このたび機密解除されたこの文書によりますと、1950年に起きた韓国戦争当時、北韓に捕らえられた韓国軍兵士の捕虜数千人がアメリカ軍兵士ら国連軍兵士とともに北韓からソ連に連行され、停戦協定が締結された後の捕虜交換の際にも韓国に送還されなかったということです。
この文書は、アメリカとソ連政府が1993年8月に作成した「韓国戦争捕虜のソ連移動報告書」というもので、当時の北韓のカン・サンホ内務次官兼軍総政治局長と、1953年5月にこの問題を報道したアメリカの雑誌エスクァイアの記者の話をもとに作られています。

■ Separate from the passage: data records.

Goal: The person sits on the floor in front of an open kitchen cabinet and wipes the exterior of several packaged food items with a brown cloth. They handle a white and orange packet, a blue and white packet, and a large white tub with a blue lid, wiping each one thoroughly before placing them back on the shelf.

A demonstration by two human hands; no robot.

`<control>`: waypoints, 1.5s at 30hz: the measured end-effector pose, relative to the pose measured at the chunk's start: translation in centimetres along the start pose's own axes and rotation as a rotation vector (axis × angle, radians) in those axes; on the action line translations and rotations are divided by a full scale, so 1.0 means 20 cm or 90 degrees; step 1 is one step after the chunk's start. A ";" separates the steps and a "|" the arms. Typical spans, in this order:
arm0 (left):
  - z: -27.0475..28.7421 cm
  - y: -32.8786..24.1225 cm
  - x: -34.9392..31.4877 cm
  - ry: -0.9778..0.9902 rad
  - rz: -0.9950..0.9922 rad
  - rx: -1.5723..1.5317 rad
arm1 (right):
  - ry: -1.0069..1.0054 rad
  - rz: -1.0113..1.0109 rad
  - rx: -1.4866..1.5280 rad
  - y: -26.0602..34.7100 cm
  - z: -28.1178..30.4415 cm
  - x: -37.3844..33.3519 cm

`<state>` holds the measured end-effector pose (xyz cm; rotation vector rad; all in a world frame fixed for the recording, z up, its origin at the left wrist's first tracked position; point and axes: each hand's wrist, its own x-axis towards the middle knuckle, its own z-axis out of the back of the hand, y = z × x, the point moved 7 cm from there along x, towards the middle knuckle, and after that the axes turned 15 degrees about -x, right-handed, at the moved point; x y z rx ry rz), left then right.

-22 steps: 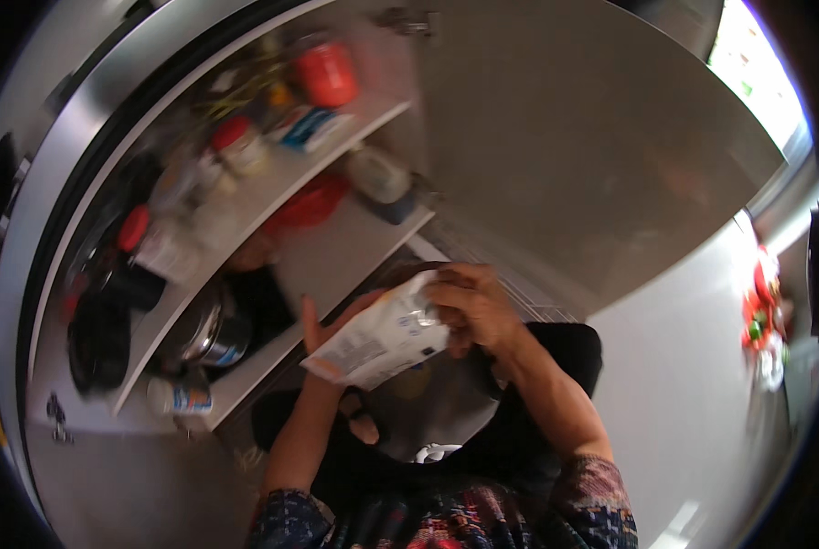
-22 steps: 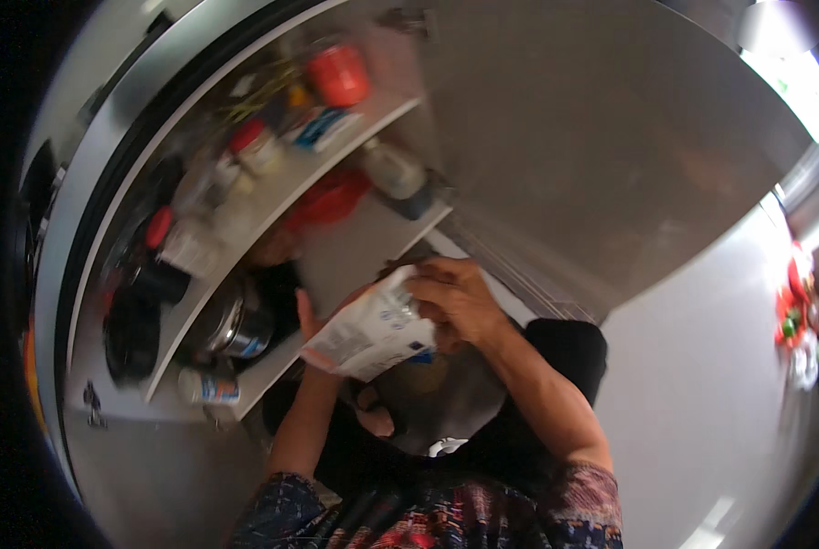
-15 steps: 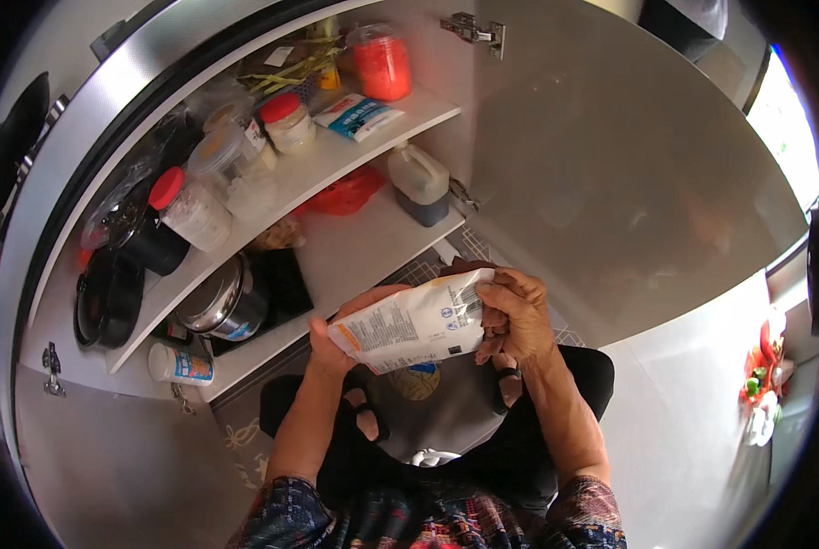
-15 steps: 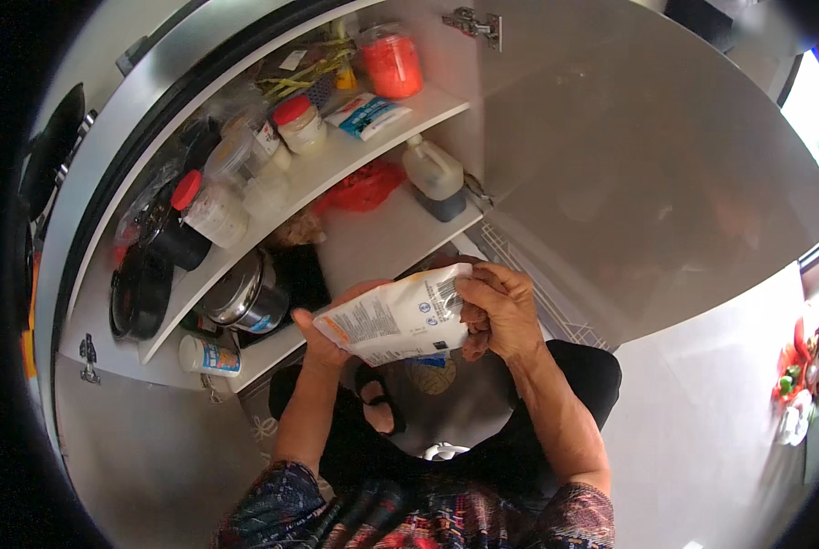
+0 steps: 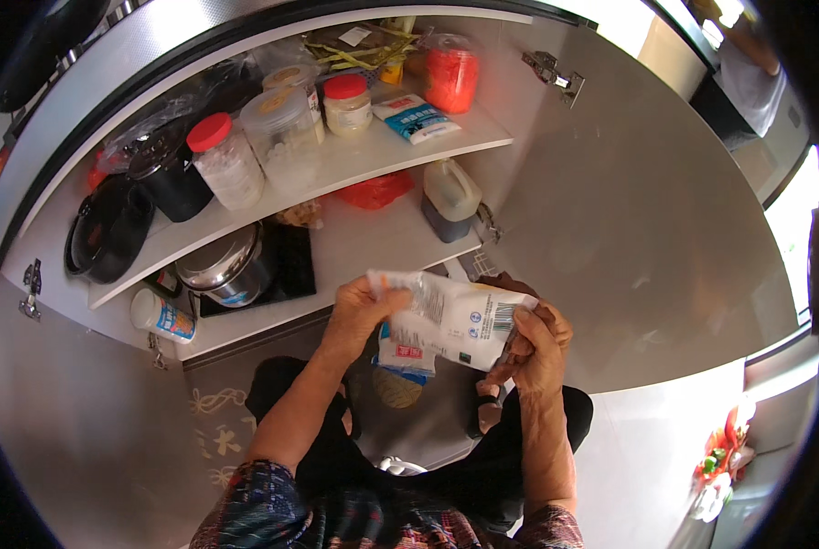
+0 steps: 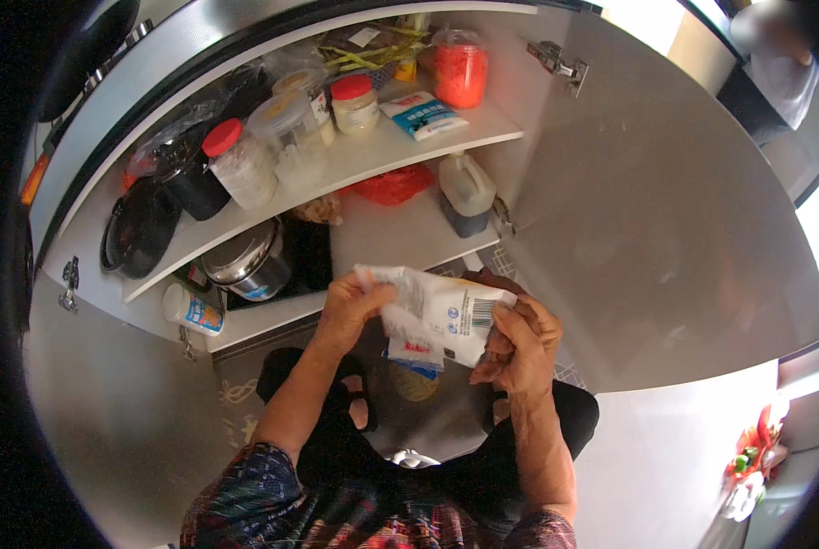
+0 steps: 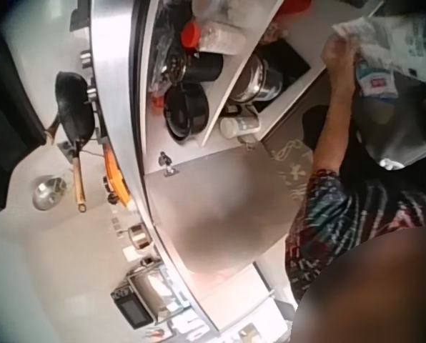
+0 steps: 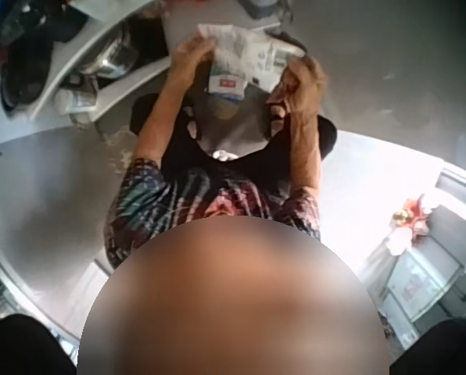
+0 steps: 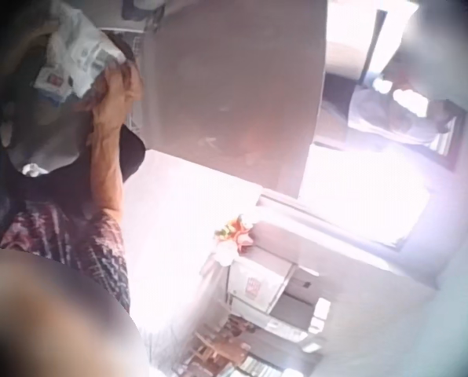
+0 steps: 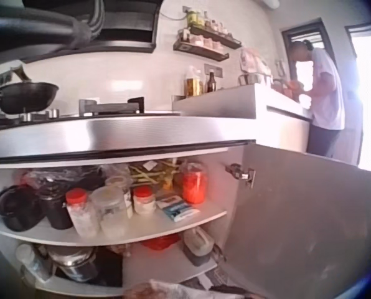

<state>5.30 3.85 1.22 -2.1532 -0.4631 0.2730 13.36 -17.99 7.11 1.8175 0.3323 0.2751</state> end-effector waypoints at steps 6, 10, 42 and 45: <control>0.09 0.15 -0.05 -0.127 0.201 -0.041 | -0.064 0.131 -0.167 0.11 -0.03 -0.06; -0.18 0.27 -0.12 0.086 0.428 -0.316 | -0.001 0.330 -0.446 0.11 -0.12 -0.10; -0.19 0.23 -0.18 0.115 0.345 -0.355 | -0.034 0.414 -0.656 0.01 -0.27 0.12; -0.18 0.25 -0.18 0.082 0.359 -0.426 | -0.050 0.356 -0.596 -0.04 -0.25 0.12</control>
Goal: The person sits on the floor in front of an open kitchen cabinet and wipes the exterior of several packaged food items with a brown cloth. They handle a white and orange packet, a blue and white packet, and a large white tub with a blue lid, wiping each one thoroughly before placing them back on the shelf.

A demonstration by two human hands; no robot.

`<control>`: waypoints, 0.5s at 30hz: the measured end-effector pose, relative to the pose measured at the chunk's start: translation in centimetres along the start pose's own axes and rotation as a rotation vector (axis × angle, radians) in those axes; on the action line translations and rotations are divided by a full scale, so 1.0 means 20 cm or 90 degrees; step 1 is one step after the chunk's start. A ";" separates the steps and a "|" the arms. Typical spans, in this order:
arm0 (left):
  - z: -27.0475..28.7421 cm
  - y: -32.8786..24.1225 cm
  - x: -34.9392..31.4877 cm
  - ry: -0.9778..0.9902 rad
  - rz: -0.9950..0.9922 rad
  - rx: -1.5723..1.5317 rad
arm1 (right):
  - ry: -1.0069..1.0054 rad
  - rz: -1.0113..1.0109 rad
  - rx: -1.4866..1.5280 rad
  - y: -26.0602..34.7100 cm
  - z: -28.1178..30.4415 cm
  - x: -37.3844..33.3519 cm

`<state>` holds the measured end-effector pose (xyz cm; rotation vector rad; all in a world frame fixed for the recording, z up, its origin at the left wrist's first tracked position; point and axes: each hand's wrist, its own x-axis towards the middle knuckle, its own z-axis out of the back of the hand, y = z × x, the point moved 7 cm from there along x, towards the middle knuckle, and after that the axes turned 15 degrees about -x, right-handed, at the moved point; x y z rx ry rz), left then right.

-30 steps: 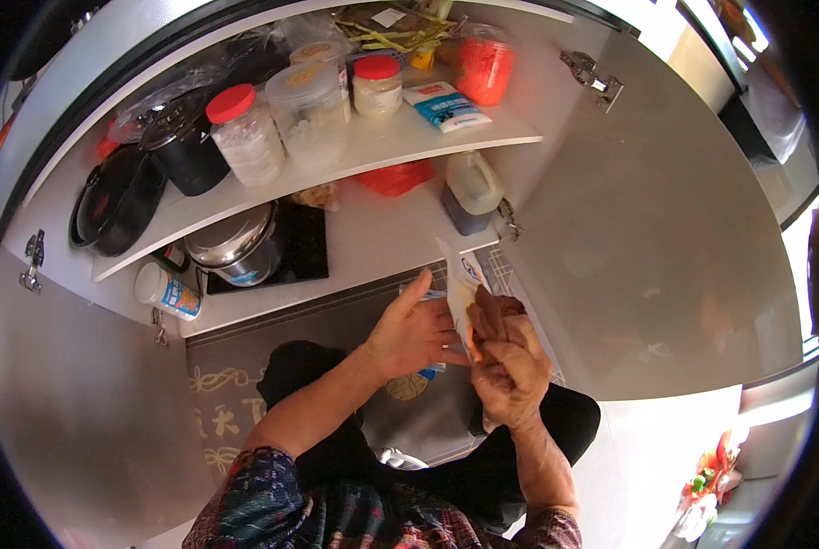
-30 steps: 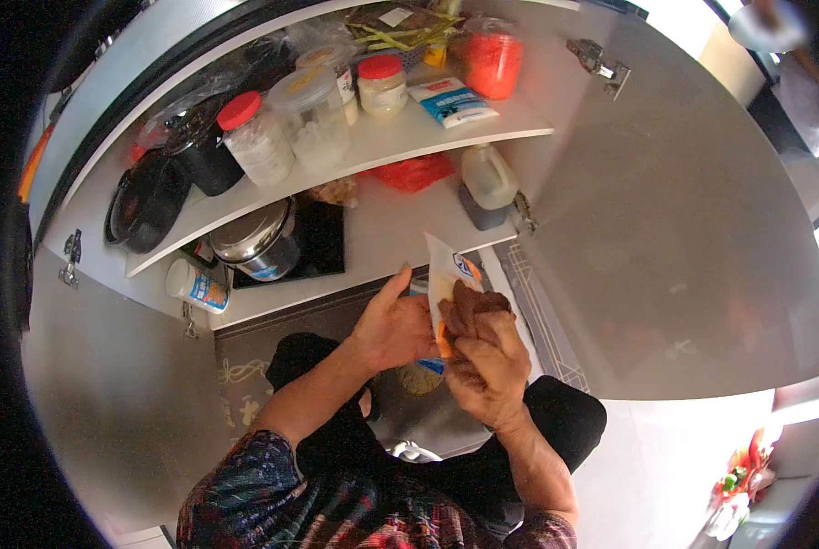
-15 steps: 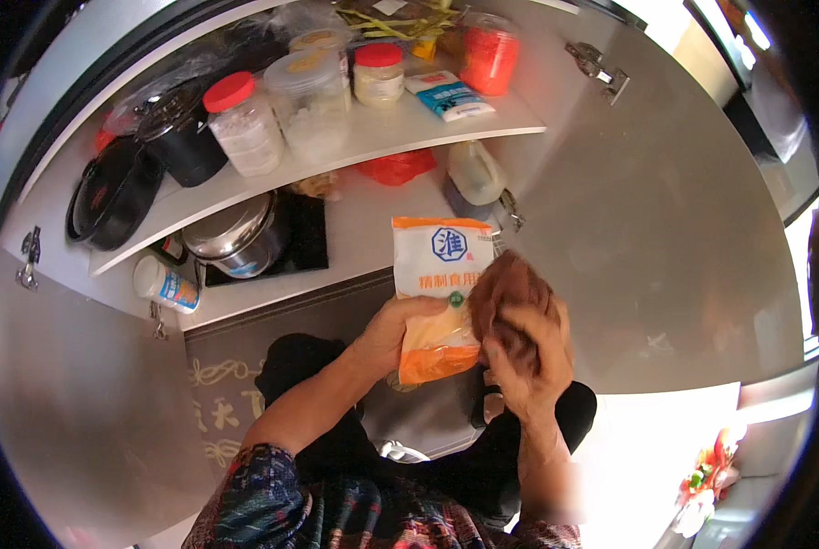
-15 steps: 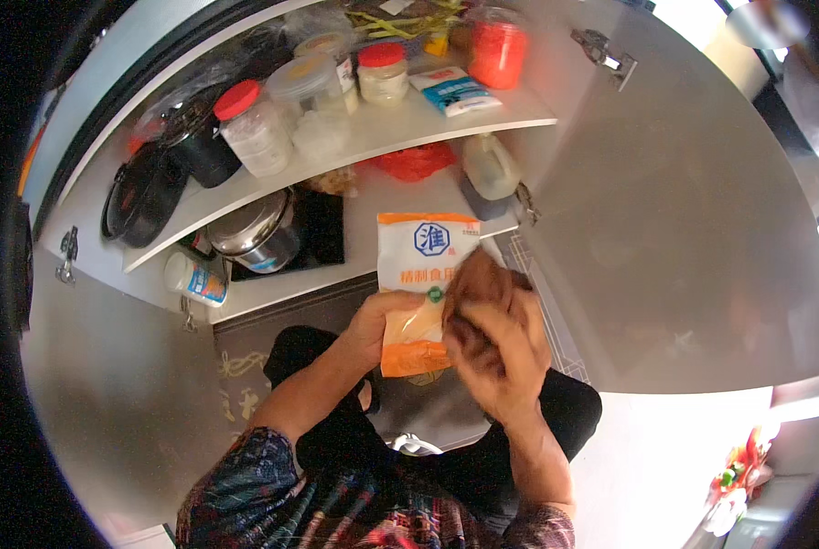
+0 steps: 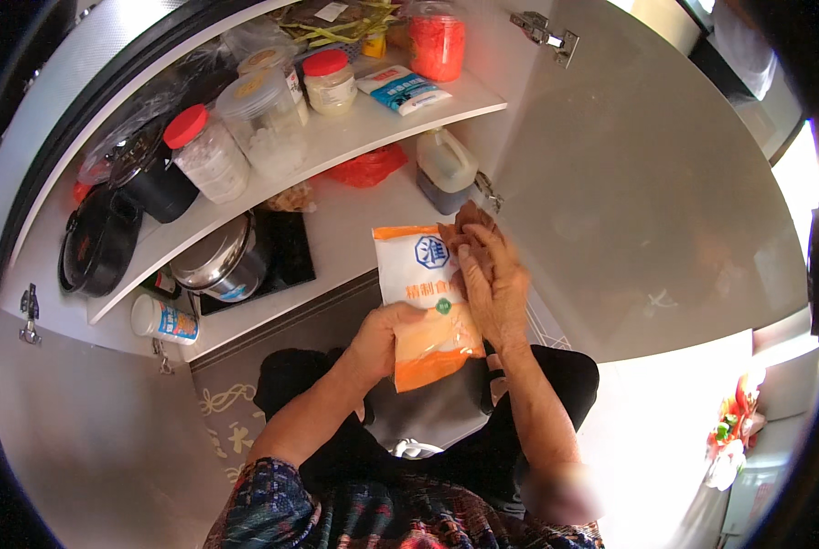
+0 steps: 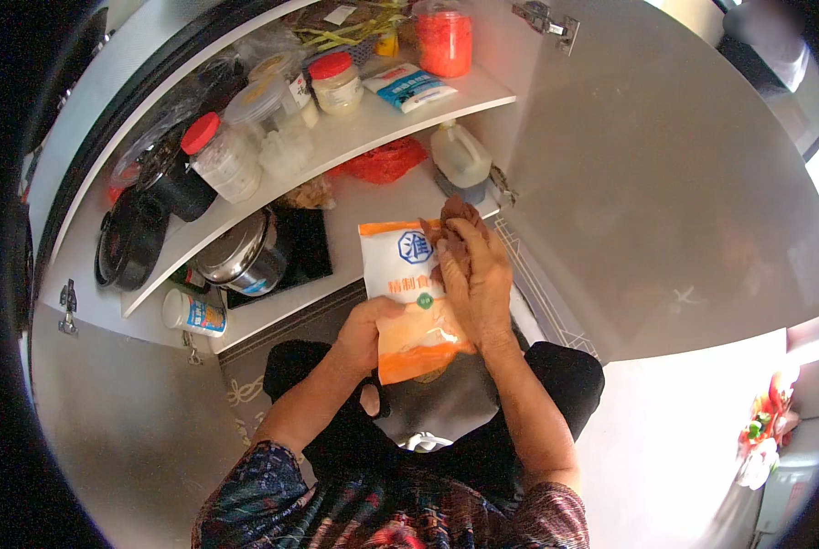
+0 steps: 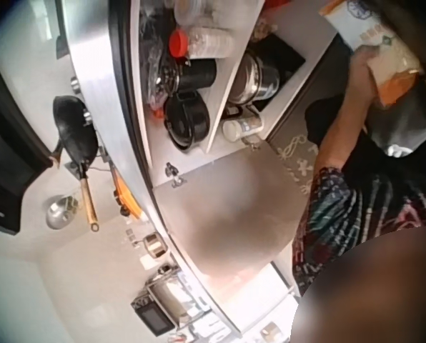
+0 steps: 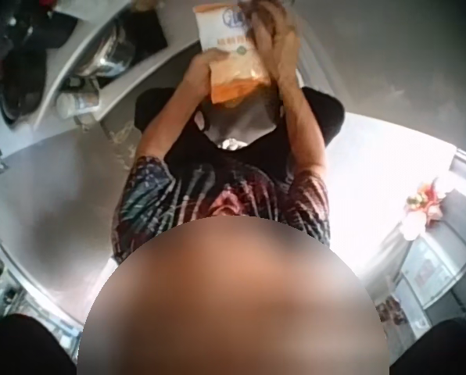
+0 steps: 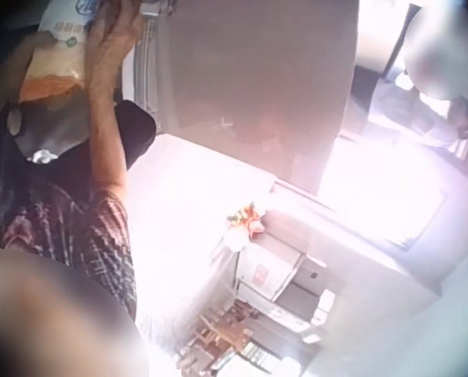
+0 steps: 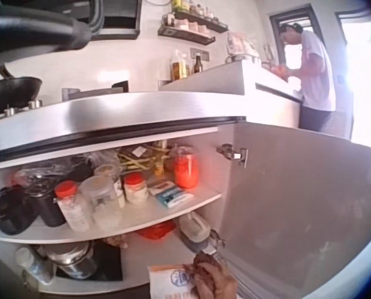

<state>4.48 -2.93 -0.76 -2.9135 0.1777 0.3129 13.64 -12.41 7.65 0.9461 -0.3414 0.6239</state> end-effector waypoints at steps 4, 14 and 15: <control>0.01 -0.07 0.02 0.002 -0.089 -0.057 | 0.066 0.023 -0.058 0.04 -0.05 -0.08; -0.04 -0.16 0.03 0.048 -0.126 -0.084 | 0.146 0.426 -0.192 0.37 -0.09 -0.31; -0.04 -0.15 0.03 0.065 -0.128 -0.107 | 0.161 0.423 -0.180 0.38 -0.09 -0.29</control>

この文書によりますと、数千人の元韓国軍兵士の捕虜がソ連内の300から400の収容所に移されたとされ、収容所はほとんどがシベリヤのタイガの中にあり、一部は中央アジアの収容所に移されたということです。
この文書に書かれた内容が事実である場合、韓国戦争での韓国軍捕虜の送還問題は原点に立ち戻って再び検討が行われるものと予想されます。